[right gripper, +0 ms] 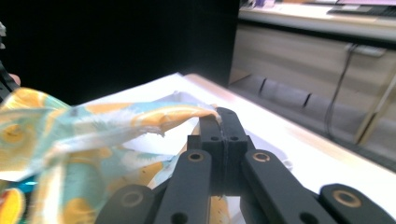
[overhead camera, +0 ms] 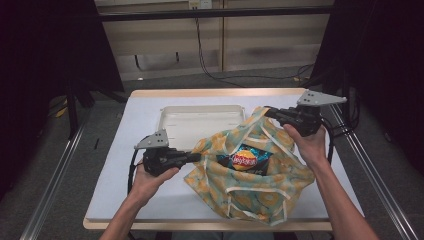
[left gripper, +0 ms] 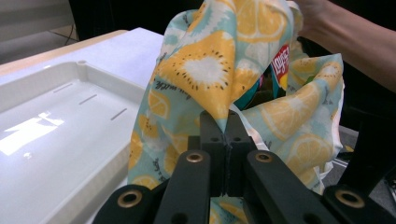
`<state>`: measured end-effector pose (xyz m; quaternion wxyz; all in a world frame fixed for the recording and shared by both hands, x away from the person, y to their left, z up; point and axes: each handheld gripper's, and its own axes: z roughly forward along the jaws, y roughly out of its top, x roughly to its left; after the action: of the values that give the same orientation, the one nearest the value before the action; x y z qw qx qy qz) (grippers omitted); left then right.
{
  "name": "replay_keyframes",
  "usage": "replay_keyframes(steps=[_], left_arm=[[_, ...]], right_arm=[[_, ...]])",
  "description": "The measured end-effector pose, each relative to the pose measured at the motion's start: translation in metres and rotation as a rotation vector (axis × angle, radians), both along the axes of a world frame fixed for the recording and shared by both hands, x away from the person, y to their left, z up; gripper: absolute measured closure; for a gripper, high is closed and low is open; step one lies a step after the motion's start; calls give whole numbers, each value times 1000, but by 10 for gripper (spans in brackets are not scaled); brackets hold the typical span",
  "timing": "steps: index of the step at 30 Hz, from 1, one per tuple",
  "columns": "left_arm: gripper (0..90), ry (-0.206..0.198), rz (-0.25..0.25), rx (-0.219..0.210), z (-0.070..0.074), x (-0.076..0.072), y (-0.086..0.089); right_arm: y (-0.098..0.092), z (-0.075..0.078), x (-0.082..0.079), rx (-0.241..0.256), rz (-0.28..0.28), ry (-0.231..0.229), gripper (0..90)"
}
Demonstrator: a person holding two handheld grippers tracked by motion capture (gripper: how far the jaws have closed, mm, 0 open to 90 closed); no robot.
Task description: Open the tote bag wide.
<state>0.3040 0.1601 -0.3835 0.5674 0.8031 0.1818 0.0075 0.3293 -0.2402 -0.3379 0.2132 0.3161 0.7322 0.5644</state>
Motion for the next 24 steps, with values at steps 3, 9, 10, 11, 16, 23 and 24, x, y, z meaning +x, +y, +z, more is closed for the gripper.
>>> replay_keyframes(steps=[3,9,10,11,16,23,24], left_arm=[[876,-6,-12,-18,-1,-1,3],[751,-26,-9,-40,6,-3,4],[723,-33,-8,-41,8,-4,4],[683,-35,-11,-48,9,-4,4],[560,-53,3,-52,15,-8,9],[391,-62,18,-11,20,-12,9],[387,-69,19,-22,20,-13,10]], right_arm=[[3,-13,8,12,31,38,900],[10,-23,12,-8,61,70,874],[11,-24,12,-5,59,73,848],[12,-25,13,-1,65,79,823],[13,-26,11,-5,59,99,625],[-3,-17,-6,38,-12,66,342],[-5,-16,-9,47,-9,60,341]])
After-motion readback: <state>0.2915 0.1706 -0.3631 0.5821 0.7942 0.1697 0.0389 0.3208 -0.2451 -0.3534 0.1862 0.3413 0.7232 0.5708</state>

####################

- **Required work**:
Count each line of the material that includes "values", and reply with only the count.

- **Reply to the task**:
2